The next 4 hours were spent listening, reading and speaking Thai – the final verdict: a pass! The following day, after 2 hours of written examination, my level 3 exam was finally over. Although we will always be language students in this country, this marks the end 4 years of formal Thai language study for me and closes one chapter in my life as a career missionary.


THE BIG MOVE

A 1940 model Hino truck pulled up outside the house in a cloud of black smoke and with a loud grinding of gears. The back of the truck looked and smelt as if it had last been used to convey pigs to the market. The rain started pouring. Four Thai guys clambered out of the truck and hoisted a grease-stained tarpaulin over the back and then stood back in horror as they surveyed the pile of furniture and boxes awaiting transportation to the storage house. These foreigners must be crazy!
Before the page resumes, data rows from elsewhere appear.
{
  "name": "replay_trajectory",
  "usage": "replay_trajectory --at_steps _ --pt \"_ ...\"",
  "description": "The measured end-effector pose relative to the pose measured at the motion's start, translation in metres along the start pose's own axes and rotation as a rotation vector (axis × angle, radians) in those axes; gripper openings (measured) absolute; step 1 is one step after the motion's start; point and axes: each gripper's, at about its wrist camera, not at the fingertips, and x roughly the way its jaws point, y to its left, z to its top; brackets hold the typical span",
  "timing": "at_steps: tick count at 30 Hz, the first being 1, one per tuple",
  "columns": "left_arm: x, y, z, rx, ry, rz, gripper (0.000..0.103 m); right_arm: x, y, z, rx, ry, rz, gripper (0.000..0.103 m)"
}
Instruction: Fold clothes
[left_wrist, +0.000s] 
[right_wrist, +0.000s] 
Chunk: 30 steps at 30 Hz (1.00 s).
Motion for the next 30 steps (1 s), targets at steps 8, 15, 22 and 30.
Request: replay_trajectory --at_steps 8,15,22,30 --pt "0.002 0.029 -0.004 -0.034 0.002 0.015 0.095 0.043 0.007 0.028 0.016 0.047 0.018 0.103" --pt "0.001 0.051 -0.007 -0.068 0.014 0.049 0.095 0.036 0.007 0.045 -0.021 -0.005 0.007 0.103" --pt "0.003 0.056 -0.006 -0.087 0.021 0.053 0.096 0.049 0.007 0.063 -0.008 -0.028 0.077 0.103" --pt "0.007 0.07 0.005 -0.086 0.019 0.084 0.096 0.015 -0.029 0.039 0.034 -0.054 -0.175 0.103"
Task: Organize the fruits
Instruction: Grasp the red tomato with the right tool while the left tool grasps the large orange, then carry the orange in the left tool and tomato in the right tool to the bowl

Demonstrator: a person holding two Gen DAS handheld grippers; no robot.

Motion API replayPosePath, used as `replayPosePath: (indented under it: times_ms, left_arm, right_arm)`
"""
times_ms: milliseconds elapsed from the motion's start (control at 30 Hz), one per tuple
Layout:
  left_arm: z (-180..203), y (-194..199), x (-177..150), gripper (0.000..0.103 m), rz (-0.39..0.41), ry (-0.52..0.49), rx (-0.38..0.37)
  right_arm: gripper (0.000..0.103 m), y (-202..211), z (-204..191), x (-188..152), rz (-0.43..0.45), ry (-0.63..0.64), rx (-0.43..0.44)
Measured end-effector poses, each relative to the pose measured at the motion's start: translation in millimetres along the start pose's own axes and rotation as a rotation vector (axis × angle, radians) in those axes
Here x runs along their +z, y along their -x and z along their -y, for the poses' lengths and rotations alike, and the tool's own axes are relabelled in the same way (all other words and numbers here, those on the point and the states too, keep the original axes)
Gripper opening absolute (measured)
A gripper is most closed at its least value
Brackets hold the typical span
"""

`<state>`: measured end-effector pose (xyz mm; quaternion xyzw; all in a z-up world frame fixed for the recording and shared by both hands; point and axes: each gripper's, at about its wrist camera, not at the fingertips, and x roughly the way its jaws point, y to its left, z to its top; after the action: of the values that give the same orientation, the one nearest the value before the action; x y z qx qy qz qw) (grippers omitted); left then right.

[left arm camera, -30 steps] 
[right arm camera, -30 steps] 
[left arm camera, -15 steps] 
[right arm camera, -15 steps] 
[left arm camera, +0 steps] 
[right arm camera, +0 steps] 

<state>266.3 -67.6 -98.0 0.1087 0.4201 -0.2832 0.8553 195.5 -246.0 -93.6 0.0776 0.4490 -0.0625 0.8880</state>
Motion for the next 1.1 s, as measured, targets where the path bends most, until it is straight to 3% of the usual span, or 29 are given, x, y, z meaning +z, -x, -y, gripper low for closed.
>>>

  • “Have you seen the thingymajing that goes on top of the whatchamacallit?” Nick called from upstairs. “I think its been packed in box number 7,” replied Trish.
  • “Mommy, my bed’s gone, where am I going to sleep?”
  • “I’m putting this shirt of yours in the ‘junk’ pile,” declared Trish. “What! Are you crazy? That’s my favourite shirt!” “But you haven’t worn it in 4 years!”
  • “Emily, for the 100th time, stop taking your toys out of that box that we’ve already packed!”
  • “No, your train tracks CANNOT go to South Africa with us – there’s no room!”
  • “Aaargh! We’ve run out of @#$%* tape again!”
  • “Nick, I’m sure that guy carrying our computer is drunk!” “No, he’s just hung-over.”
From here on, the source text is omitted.